Election outcome looms over future of Episcopal Church’s refugee resettlement efforts
[Episcopal News Service] One of The Episcopal Church’s longest-running ministries is also among the few directly affected by the presidential election. Refugee resettlement levels depend on each president setting the maximum number of refugees who will be welcomed into the United States each year.
Episcopal Migration Ministries and the nine other agencies that facilitate resettlement on behalf of the federal government are approaching the Nov. 5 election with great uncertainty. The Biden-Harris administration set the annual maximum at 125,000, a historic high. It reversed former President Donald Trump’s policy, which decimated the program by reducing the ceiling to a record low 15,000.
“It has been up and down, but we have been on a growth path since 2020,” Sarah Shipman, director of operations for Episcopal Migration Ministries, or EMM, said during an Oct. 25 webinar about the church’s resettlement efforts. “There has been a significant, although gradual investment in the program over the last four years.”
Sanaullah, son of an Afghan refugee and tribal leader Wazir Khan Zadran who had fought against the powerful Haqqani network of the Taliban, converse with his mother Noorina in the kitchen at their new home in Bowling Green, Kentucky, in January 2023. Photo: Reuters
EMM now has 15 affiliates around the country, up from 11 in 2020, and they helped welcome more than 6,500 refugees in the past fiscal year. In all last year, EMM and the other contracted agencies resettled about 100,000 refugees, a significant turnaround, though still short of the 125,000 a year who are now allowed entry.
One of EMM’s affiliates is Interfaith Refugee and Immigration Services, an agency of the Diocese of Los Angeles in California. Its executive director, Troy Elder, said his staff is bracing for another potential reversal if Trump wins the election over Vice President Kamala Harris.

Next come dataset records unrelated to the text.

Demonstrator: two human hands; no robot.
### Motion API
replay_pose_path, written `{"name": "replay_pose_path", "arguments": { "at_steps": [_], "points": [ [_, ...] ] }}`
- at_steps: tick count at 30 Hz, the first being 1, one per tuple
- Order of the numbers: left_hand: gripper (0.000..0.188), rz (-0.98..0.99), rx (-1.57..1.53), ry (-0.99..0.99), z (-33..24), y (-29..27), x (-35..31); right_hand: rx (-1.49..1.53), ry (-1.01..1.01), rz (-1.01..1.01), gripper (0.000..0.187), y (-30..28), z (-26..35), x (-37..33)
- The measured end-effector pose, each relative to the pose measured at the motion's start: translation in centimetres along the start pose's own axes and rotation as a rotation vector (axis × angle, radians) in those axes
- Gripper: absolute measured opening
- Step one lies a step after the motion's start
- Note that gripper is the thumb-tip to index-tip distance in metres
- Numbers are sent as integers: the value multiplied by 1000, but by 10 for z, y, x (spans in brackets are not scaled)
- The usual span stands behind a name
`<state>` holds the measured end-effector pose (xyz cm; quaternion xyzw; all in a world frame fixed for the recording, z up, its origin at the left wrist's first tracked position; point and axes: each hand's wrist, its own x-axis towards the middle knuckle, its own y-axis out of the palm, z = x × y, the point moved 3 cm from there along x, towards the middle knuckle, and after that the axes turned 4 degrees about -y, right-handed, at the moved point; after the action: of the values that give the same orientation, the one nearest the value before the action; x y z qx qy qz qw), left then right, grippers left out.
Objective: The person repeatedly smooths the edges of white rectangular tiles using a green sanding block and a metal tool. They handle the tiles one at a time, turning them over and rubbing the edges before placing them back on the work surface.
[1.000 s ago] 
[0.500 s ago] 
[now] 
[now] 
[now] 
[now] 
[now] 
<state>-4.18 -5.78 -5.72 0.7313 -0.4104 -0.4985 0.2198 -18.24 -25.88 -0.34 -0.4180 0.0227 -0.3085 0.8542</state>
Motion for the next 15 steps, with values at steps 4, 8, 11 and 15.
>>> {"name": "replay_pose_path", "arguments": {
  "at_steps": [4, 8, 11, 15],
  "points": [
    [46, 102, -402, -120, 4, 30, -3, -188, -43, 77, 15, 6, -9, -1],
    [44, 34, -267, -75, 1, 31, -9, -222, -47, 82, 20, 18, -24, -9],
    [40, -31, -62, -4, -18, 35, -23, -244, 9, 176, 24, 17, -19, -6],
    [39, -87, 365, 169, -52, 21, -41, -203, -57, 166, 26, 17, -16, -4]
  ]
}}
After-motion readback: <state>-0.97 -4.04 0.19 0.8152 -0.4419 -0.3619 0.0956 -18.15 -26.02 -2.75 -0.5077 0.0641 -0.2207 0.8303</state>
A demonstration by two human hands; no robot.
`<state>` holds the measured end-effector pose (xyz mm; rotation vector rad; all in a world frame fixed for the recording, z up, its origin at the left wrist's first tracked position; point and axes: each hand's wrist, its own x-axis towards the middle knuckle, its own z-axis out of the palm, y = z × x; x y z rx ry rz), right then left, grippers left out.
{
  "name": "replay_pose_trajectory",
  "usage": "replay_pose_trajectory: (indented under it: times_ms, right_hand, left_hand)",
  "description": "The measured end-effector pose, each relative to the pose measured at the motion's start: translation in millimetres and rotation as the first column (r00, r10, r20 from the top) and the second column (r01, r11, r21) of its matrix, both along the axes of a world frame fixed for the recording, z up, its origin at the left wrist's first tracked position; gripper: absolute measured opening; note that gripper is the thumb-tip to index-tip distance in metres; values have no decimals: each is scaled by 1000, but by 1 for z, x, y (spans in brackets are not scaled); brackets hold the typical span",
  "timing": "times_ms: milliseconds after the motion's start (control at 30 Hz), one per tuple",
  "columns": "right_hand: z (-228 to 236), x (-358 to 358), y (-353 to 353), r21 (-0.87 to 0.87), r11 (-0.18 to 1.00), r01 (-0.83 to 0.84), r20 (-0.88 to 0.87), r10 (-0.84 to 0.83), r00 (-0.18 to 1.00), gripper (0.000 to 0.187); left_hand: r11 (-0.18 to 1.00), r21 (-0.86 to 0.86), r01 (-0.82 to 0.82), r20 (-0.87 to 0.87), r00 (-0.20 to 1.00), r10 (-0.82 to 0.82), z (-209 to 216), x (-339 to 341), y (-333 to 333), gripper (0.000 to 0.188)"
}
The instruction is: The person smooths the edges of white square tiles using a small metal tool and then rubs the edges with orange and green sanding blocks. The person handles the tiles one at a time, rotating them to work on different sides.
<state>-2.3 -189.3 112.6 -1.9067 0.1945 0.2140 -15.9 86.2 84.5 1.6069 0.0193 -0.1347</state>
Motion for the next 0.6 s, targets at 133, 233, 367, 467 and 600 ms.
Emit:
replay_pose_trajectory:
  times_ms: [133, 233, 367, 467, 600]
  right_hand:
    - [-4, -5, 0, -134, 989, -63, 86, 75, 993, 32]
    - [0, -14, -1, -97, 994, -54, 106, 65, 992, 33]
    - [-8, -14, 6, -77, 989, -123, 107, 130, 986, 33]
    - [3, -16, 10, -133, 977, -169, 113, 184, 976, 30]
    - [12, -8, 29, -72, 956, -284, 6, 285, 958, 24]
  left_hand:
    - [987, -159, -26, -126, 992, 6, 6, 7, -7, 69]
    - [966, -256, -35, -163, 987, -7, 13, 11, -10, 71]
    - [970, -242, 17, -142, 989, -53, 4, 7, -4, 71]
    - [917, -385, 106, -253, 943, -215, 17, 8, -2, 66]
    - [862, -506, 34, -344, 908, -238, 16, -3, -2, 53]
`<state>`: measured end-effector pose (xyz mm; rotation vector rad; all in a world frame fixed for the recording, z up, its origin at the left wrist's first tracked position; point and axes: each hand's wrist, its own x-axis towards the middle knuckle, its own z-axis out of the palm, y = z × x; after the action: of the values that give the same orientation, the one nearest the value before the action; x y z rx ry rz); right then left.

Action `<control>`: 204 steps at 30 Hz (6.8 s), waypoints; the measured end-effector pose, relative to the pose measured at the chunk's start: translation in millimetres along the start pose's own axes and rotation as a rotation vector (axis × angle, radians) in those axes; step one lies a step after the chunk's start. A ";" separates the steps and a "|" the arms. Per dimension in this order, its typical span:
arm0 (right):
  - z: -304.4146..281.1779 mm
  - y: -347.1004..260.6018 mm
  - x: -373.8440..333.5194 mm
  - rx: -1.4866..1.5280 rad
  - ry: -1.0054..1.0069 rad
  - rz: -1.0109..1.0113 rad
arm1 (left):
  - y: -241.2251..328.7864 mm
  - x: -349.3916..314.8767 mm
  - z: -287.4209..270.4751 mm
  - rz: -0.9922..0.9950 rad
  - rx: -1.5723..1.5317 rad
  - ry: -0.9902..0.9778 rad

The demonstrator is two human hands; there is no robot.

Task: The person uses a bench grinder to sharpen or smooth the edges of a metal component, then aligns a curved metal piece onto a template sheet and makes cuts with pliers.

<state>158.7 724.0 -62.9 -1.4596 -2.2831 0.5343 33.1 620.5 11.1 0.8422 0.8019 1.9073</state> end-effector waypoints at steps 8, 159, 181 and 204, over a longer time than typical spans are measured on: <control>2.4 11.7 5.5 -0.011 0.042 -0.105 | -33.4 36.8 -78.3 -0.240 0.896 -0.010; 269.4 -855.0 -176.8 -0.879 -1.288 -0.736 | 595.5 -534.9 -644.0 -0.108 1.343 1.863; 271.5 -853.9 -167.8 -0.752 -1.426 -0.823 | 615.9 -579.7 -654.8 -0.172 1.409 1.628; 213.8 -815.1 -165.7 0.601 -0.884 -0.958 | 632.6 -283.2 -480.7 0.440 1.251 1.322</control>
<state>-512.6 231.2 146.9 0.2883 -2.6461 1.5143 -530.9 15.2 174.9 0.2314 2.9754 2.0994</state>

A Harris victory likely would mean a continuation of the Biden administration’s support for refugee resettlement, Elder said, while a Trump election could bring reductions to the levels of his first term – or it could produce “a doomsday scenario,” the near elimination of refugee resettlement.
“That really is, frankly, contemplating a possible shutdown of our ministry, and it is very scary,” Elder said during the webinar, which was co-hosted by the church’s Washington, D.C.-based Office of Government Relations.
The Episcopal Church first began assisting refugees in the 1930s and 1940s through the Presiding Bishop’s Fund for World Relief, supporting people from Europe fleeing the Nazis. Since the Unites States created the current refugee resettlement program in 1980, EMM has resettled more than 100,000 refugees, providing a range of services for individuals and families upon their arrival in the United States, including English language and cultural orientation classes, employment services, school enrollment and initial assistance with housing and transportation.
In addition to refugees, EMM supports other migrants who are in the United States legally under a series of federal programs, including special immigrant visas, humanitarian parole and the asylum process.
Asad Bigzad knows firsthand the importance of maintaining a strong spirit of welcome for those facing violence and persecution overseas. He grew up in Afghanistan, in a rural area of Kabul province. His family first fled when the Taliban took control in the 1990s but returned after the United States invaded in 2001 in response to the Sept. 11 terrorist attacks.
It was a time of renewed hope, Bigzad said. “I was the first one in my family to even finish high school, and shortly after, I had the opportunity to find a job working as an interpreter for the U.S. troops,” he said during the webinar. “I thought I was going to stay in my country, have a career, get married, have family and kids. I never thought I would have to leave everything and migrate thousands of miles away.”
Instead, he was forced to flee again in 2016, when he came to the United States with a special immigrant visa. He now works for EMM as program officer for post-arrival.
In August 2021, the Biden administration withdrew the last of the United States’ troops from Afghanistan, and Kabul soon fell again to the Taliban. At that time, the U.S. allowed an additional 50,000 Afghans entry to the country through the program known as humanitarian parole, which was offered to those at risk of retaliation for working with the U.S.
Global resettlement needs have only increased in recent years. The refugees who are resettled in the United States typically are fleeing war, persecution and other hardships in their home countries. The United Nations High Commissioner for Refugees, or UNHCR, estimates there are more than 31 million such refugees worldwide, and tens of millions more have been displaced within their home countries.
To increase its capacity, EMM for the past two years also has received authorization to assist arriving individuals and families through congregations and other groups that volunteer to serve as remote placement community partners. Congregations that apply and are accepted by the State Department can help one individual or family at a time during those crucial first three months. More and more partners eventually could add up to many more refugees resettled.